Third Quarter 2021 & Recent Highlights

In September, Scott E. Eggener, MD, principal investigator, presented data at the AdMeTech Foundation’s Fifth Global Summit on Precision Diagnosis and Treatment of Prostate Cancer, highlighting safety observations from the Company’s phase 2 clinical trial of CAN-2409 in patients with localized, low to intermediate risk prostate cancer undergoing active surveillance.
Also in September, E. Antonio Chiocca, MD, PhD, FAANS, principal investigator, presented clinical and immunological biomarker data from the phase 1 clinical trial of CAN-3110 in patients with recurrent high-grade glioma at the 16th Meeting of the European Association of Neuro-Oncology.
In October, Dr. Tak provided a technology overview at the Cambridge Healthtech Institute’s 9th Annual Immuno-Oncology Summit in a session titled Novel Oncolytic Viral Immunotherapies for Solid Tumors.
Separately, at the Hanson Wade 6th Annual Oncolytic Virotherapy Summit held in October, Dr. Tak highlighted Candel’s approach with its novel oncolytic viral immunotherapies, CAN-2409 and CAN-3110, to immunize against a patient’s own tumor neo-antigens. Also at this conference, Dr. Chiocca presented on the Company’s CAN-3110 program in glioblastoma.
In October, the Company announced the appointment of Mace L. Rothenberg, MD, as a senior advisor to Dr. Tak. Dr. Rothenberg, an industry veteran with more than 30 years of experience across government, academia and industry, will help support the Company’s continued growth and acceleration.
Also in October, the Company’s Chief Medical Officer, Laura K. Aguilar, MD, PhD, presented data on patient-reported tolerability of intraprostatic injections at the 28th Annual Prostate Cancer Foundation Scientific Retreat. These data further support patient receptiveness to intra-prostatic injection of CAN-2409 and its comparability, in terms of tolerance, to routine intra-prostatic biopsies.
In early November, the Company had two presentations at the 13th International Oncolytic Virus Conference Meeting. Dr. Chiocca provided details on the first-in-human clinical trial of CAN-3110 in glioblastoma. Dr. Tak gave a talk in a Special Session, titled Leveraging Viral Oncolytic Immunotherapy Platform to Tip the Balance in Favor of the Immune System that highlighted recent advancements of CAN-2409 and CAN-3110 development, including the enrollment completion and patient tolerability data from the phase 3 trial in prostate cancer, and the blinded safety data from the phase 2 clinical trial in patients with prostate cancer undergoing active surveillance.
Also in November, the Company’s Vice President, Head of Research, Francesca Barone, MD, PhD, presented novel biomarker data from the ongoing phase 1 open-label, dose-escalation clinical trial of CAN-3110 in patients with recurrent high-grade glioma at the Society for Immunotherapy of Cancer (SITC) (Free SITC Whitepaper)’s (SITC) (Free SITC Whitepaper) 36th Annual Meeting. The presentation focused on the biological findings of this study, showed the ability of CAN-3110 to induce immune activation both locally, in the tumor microenvironment, and systemically in peripheral blood of treated patients.
Key Upcoming Milestones

Patrick Y. Wen, MD, principal investigator, will present initial safety data on CAN-2409 in combination with nivolumab from a phase 1 clinical trial in high-grade glioma at the 26th Annual Meeting of the Society for Neuro-Oncology (SNO) in November.
Financial Results for the Third Quarter Ended September 30, 2021

Cash Position: Cash and cash equivalents as of September 30, 2021 were $88.4 million, as compared to $35.1 million as of December 31, 2020. The increase was due to successful completion of the Company’s initial public offering in August 2021, which provided net proceeds of $71.3 million, after deducting underwriting discounts and commissions and offering expenses and the use of $18.3 million to fund operating activities and capital expenditures for the nine months ended September 30, 2021. Based on current plans and assumptions, the Company expects that its existing cash and cash equivalents will be sufficient to fund its operations into the second quarter of 2023.

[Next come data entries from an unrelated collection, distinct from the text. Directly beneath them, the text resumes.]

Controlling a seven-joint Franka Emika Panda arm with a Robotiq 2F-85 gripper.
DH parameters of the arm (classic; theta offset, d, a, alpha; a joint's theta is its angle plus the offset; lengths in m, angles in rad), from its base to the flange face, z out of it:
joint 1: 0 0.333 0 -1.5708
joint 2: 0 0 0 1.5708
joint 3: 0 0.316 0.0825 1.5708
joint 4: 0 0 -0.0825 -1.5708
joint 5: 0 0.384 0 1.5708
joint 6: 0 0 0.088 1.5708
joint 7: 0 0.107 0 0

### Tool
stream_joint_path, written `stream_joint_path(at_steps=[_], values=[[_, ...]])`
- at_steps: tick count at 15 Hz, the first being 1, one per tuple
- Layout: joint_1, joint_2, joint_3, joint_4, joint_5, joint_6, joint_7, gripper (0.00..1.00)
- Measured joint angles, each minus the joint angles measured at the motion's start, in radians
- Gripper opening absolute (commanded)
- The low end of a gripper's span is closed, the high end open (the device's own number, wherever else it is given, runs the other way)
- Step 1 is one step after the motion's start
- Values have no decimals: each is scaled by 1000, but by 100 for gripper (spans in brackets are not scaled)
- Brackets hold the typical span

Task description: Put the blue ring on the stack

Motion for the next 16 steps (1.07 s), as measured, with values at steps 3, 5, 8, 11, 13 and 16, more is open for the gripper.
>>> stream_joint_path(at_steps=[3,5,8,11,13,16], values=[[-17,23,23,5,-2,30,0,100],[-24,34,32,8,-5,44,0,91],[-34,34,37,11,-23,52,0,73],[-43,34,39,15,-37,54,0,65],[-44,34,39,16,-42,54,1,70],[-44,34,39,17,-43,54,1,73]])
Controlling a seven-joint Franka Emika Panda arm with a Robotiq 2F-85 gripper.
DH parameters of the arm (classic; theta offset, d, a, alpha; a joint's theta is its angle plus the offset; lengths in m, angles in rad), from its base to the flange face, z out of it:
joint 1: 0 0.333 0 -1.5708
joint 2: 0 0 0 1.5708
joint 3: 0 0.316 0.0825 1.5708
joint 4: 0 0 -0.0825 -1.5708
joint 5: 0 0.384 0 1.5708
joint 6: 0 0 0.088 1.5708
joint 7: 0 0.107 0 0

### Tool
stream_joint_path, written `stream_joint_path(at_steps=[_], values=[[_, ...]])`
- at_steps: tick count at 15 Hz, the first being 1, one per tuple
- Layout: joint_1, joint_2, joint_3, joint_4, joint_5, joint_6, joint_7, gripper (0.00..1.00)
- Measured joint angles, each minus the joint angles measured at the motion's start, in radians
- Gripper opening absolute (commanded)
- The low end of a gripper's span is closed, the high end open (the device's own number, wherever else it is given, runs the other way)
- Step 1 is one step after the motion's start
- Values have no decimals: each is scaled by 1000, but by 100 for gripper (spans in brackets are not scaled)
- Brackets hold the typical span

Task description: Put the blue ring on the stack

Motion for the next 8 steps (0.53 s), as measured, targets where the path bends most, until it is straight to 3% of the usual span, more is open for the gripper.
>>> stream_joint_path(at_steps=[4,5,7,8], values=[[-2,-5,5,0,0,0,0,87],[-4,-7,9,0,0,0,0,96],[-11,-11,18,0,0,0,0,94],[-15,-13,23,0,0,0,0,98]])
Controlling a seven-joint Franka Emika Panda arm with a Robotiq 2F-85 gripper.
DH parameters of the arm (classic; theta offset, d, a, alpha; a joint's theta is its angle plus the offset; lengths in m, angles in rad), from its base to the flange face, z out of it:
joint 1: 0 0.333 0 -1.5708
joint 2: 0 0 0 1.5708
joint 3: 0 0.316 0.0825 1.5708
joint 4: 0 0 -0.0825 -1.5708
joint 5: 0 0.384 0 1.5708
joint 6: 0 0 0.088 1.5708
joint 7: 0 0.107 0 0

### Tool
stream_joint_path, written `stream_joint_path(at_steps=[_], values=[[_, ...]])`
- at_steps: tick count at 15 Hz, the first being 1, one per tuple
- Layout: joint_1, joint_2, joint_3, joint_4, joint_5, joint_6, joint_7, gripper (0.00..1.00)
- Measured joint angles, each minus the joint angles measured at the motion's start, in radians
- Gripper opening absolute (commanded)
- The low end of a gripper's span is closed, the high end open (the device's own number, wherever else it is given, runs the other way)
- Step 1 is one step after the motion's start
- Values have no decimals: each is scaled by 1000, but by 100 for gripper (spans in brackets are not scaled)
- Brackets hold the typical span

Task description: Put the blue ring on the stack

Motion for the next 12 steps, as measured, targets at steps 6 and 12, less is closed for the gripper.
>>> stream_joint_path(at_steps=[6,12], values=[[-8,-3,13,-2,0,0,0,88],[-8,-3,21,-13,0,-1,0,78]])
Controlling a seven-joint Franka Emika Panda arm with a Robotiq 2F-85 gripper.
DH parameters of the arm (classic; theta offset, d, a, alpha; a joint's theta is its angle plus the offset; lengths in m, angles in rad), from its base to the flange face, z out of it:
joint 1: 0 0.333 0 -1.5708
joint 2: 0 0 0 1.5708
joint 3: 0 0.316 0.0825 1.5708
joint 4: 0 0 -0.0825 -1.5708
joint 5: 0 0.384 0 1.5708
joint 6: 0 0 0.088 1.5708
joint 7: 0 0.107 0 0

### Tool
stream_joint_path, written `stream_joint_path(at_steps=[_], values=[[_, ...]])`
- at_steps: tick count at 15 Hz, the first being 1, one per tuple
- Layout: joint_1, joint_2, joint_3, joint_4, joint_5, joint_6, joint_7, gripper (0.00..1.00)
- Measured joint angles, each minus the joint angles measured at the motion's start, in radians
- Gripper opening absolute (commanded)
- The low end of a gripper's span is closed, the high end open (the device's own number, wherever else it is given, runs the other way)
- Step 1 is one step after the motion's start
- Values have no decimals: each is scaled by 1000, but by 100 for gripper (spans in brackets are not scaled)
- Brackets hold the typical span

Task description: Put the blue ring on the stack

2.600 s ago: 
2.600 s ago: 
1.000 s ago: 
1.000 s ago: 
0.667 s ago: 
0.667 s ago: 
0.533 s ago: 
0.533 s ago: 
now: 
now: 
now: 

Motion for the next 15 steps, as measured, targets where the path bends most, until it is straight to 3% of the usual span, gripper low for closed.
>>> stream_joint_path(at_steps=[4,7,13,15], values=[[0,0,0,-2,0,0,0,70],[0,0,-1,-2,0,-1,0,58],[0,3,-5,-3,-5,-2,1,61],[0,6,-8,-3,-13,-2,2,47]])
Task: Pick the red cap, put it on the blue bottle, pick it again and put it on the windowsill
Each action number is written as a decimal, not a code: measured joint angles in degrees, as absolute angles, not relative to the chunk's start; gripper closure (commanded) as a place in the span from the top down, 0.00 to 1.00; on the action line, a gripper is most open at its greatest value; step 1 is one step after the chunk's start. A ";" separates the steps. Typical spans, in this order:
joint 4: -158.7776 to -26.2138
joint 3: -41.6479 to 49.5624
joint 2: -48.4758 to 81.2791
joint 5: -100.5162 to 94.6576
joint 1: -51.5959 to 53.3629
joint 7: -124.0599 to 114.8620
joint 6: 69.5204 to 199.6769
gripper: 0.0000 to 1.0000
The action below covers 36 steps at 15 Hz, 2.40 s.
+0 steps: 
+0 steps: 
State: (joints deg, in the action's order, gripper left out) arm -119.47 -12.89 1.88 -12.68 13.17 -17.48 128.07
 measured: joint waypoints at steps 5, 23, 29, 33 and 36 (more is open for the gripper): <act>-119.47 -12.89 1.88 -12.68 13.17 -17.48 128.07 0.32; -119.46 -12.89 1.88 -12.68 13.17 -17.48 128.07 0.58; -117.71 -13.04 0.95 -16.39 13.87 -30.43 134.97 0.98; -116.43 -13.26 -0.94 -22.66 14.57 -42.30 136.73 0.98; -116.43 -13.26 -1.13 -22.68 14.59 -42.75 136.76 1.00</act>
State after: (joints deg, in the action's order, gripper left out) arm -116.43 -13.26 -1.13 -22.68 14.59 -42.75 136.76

Research & Development Expenses: Research and development expenses were $5.3 million and $11.3 million for the three and nine months ended September 30, 2021, respectively, as compared to $1.8 million and $5.2 million for the comparable periods of 2020. The increases were primarily due to increased personnel-related costs, including stock-based compensation, for additional headcount to support the ongoing clinical trials for Candel’s product candidates as well as increased clinical development costs. Excluding stock-based compensation expense of $1.5 million for the three months ended September 30, 2021, and $2.0 million for the nine months ended September 30, 2021, research and development expenses for the three and nine months ended September 30, 2021, were $3.8 million and $9.3 million, respectively.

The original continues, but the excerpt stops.